I was not always as you see
me now.
Once, long ago, I was green, and lush, and strong, everything a houseplant
is supposed to be. But I am ruined now, withered, down to a last few browning
stems that will soon shrivel to their core, taking me from this cruel
world. Still, I do not fear death, for I know I have truly lived as few
others have. I have loved greatly and suffered more; this is the story
I tell you now.
The story is as old as stories themselves: a beautiful woman, a houseplant
who loved her, and the son of a bitch who got in the way.
It began, as all great stories do, in the bathroom. Before the bathroom
I knew nothing of desire. In the living room I had needs, yes, but they
were satisfied—the sun caressed my leaves, the water quenched my
thirsty roots, and those little balls of white stuff in the dirt did whatever
the hell it is they’re supposed to do. I thought I was content.
I was a fool.
Tell me, have you ever been gripped by a happiness so profound it overwhelms
all impulses save its own perpetuation? Have you been blessed with such
bliss that you begged God to strike you dead at that very moment only
to save you the disappointment that would surely comprise the rest of
your life?
If so, then you may understand some small fraction of what I felt when
I first saw her disrobe in front of me in the bathroom. From that point
onward my life was measured by the wait between showers, the hours of
longing interspersed with the briefest moments of ecstasy.
It was love. Eventually the interminable wait that spanned between showers
was turned over to my planning as to how to win her over. I knew that
there had to be a way to convince her that no one could love her like
I did, that we belonged together, that Seidler was an uncouth ape who
barely deserved to kiss her feet. That fact that I was forced to see Seidler
naked as he took his showers only strengthened my resolve in the matter,
as well as, I might say, my confidence.
But she only talked of Seidler, even as she poured water over my grateful
form, each drop from her hand more precious than the tears of Christ himself.
I became mad with longing. Realizing that she would never leave him, I
plotted all sorts of ways to murder him. I could slip some of the drain
cleaner they keep under the sink into his dinner and laugh as it ravaged
his insides. I could leave a puddle of water on the bathroom floor and
hope for a nasty fall to crush his brains out on the counter in front
of me. Failing that, I could simply take a revolver into his bedroom and
shoot the bastard as he slept. I fantasized about numerous deaths, each
more gruesome than the one before it, and longed to put my plan into action.
Then I realized I’m a plant.

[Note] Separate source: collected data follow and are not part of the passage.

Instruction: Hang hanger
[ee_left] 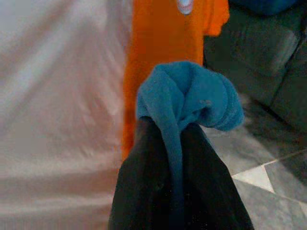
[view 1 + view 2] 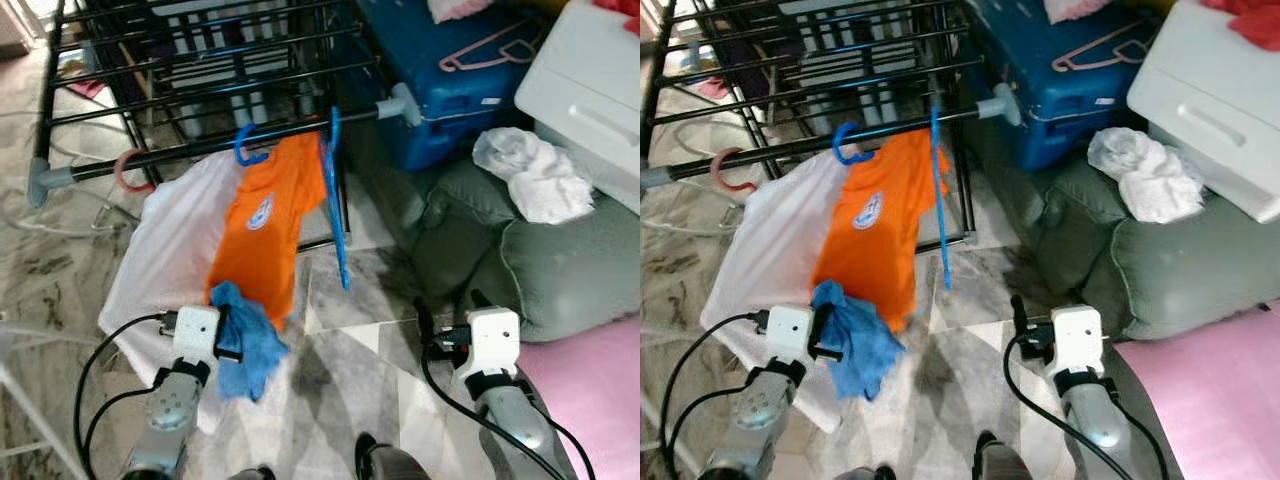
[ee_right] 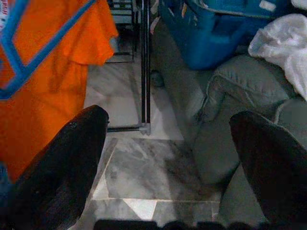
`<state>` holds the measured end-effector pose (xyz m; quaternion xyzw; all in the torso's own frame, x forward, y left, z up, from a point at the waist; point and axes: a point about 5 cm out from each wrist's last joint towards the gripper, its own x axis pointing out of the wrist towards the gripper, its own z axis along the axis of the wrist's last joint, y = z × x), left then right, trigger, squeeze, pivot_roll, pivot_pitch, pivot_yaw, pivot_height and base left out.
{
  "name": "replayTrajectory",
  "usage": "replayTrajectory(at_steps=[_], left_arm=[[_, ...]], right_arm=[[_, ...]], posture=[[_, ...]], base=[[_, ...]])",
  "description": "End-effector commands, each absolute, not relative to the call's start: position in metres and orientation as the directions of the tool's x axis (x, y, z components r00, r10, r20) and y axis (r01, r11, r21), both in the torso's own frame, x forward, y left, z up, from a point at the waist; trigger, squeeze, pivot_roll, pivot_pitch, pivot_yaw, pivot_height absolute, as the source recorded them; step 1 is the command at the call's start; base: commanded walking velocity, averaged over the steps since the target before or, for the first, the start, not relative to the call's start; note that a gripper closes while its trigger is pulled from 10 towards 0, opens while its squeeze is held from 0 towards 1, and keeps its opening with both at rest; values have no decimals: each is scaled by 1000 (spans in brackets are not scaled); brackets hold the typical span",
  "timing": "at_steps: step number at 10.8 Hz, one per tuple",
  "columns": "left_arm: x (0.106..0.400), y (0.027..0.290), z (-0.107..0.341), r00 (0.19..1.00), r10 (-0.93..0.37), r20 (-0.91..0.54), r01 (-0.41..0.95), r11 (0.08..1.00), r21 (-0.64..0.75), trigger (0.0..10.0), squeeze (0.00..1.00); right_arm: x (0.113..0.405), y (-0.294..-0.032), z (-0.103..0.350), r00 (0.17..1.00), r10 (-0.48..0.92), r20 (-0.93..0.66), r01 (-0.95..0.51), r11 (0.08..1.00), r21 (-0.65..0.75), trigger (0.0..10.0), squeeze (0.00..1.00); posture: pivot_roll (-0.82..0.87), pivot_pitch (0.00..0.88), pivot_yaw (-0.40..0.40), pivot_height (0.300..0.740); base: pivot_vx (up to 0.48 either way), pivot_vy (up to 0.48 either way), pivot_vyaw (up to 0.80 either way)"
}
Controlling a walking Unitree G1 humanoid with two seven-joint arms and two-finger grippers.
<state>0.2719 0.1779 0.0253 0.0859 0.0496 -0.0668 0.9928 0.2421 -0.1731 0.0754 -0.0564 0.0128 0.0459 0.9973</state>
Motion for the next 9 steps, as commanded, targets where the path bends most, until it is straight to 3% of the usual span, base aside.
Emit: replayTrajectory(at_steps=[1, 6, 7, 9], left_arm=[[267, 189, 19, 986, -103, -133, 124, 979, 160, 10000, 0], [273, 182, 14, 976, -139, -165, 166, 973, 159, 10000, 0], [280, 152, 17, 947, -283, -155, 303, 945, 121, 10000, 0], [296, 122, 58, 923, -384, 31, 379, 919, 110, 10000, 0]], right_arm=[[242, -171, 74, 995, 99, -31, -102, 989, -103, 10000, 0], [243, -169, 75, 995, 97, -22, -98, 990, -104, 10000, 0], [246, -174, 78, 997, 73, -8, -73, 991, -114, 10000, 0], [251, -179, 84, 998, 60, 10, -58, 990, -127, 10000, 0]], posture=[[-143, 188, 47, 740], [-157, 183, 54, 740], [-175, 178, 63, 740], [-182, 184, 64, 740]], base=[[0, 480, 0], [0, 480, 0], [0, 0, 0], [0, 0, 0]])
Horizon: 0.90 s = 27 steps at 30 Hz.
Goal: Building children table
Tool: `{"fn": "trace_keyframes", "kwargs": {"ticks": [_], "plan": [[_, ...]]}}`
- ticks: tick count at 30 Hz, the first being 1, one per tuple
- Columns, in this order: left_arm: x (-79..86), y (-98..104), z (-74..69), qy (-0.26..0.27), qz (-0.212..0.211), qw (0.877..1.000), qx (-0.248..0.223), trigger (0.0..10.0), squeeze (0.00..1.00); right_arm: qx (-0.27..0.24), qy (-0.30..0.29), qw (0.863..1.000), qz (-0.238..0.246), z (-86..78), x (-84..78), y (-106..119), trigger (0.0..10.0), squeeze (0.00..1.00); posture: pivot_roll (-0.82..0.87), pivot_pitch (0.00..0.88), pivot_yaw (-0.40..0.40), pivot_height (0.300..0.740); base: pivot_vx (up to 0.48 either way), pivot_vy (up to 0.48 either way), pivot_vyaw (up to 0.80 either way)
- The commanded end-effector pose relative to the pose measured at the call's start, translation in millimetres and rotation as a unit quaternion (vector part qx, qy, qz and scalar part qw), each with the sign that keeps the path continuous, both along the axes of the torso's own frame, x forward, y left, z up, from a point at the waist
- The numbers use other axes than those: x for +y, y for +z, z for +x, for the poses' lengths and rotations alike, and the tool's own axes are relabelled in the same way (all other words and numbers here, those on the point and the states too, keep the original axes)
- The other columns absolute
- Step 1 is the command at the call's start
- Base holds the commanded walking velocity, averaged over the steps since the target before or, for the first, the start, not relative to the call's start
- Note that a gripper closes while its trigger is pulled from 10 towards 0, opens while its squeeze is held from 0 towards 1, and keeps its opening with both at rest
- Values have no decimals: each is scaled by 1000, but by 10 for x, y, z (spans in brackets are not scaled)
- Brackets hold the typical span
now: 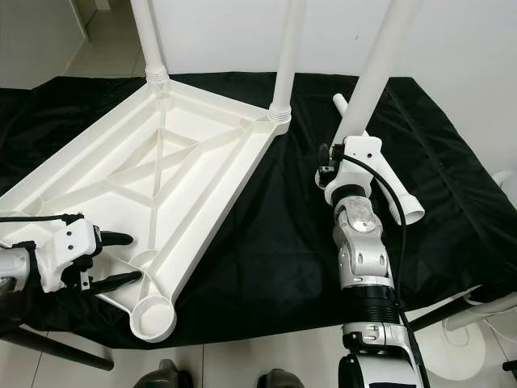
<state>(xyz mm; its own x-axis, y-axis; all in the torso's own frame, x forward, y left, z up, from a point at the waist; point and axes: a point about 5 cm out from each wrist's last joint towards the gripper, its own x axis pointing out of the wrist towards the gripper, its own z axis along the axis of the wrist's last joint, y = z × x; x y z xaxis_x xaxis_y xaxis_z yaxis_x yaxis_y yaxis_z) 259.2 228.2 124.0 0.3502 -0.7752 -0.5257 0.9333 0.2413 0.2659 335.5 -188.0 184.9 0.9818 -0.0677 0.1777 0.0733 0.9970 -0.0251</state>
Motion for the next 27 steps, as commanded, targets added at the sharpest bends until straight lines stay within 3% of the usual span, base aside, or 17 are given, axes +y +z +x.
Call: {"fn": "trace_keyframes", "kwargs": {"ticks": [1, 8, 9, 15, 16, 18, 24, 25, 27], "plan": [[61, -142, -55, -5, 29, 999, 36, 10000, 0, -9, -5, 1000, -3, -16, -21, 22, 10000, 0, -31, 57, 15, 740, 0, 0, 0], [37, -191, -82, -28, 28, 997, 62, 10000, 0, -9, -7, 1000, -5, -20, -26, 23, 10000, 0, -36, 61, 21, 740, 0, 0, 0], [15, -201, -87, -34, 23, 997, 65, 4863, 0, -9, -8, 1000, -5, -22, -29, 24, 10000, 0, -36, 61, 21, 740, 0, 0, 0], [-84, -242, -63, -48, 10, 997, 54, 4353, 0, -9, -12, 1000, -7, -32, -38, 25, 10000, 0, -51, 64, 31, 740, 0, 0, 0], [-119, -238, -61, -47, -1, 998, 52, 4039, 0, -9, -12, 1000, -7, -34, -37, 24, 10000, 0, -51, 64, 31, 740, 0, 0, 0], [-232, -223, -63, -43, -25, 998, 41, 2471, 0, -8, -13, 1000, -7, -38, -37, 17, 10000, 0, -51, 64, 31, 740, 0, 0, 0], [-318, -203, -50, -33, -48, 998, 29, 2353, 0, -7, -12, 1000, -6, -35, -26, 9, 10000, 0, -51, 64, 31, 740, 0, 0, 0], [-368, -193, -55, -34, -59, 997, 25, 980, 0, -7, -10, 1000, -6, -33, -17, 8, 10000, 0, -44, 67, 24, 740, 0, 0, 0], [-415, -184, -60, -35, -69, 997, 21, 980, 0, -6, -9, 1000, -7, -30, -9, 7, 10000, 0, -44, 67, 24, 740, 0, 0, 0]]}}
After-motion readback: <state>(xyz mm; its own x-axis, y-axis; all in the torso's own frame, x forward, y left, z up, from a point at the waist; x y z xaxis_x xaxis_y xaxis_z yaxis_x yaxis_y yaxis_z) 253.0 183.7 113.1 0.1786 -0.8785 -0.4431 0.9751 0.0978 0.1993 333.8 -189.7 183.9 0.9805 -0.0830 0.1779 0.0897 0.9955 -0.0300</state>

I can’t move.
It was around this time that Seidler got onto me. I must admit his brutish
nature carries with it some feral cunning. He made it look like an accident.
A little too much water, a slight hesitation in eradicating the fruit
flies that soon covered my surface, and I began my inevitable decline.
I have little time left now.
So I am going to die, consumed as much by love as the fungus that is
rapidly working its way up through my root system. My only regret is that
I will be taken away from her. My only wish, as I slip into senescence,
is that as Seidler takes my shriveled corpse to its final resting place
in their dumpster, may he trip and break his filthy neck descending the
stairs.
Thus always to those who impede true love.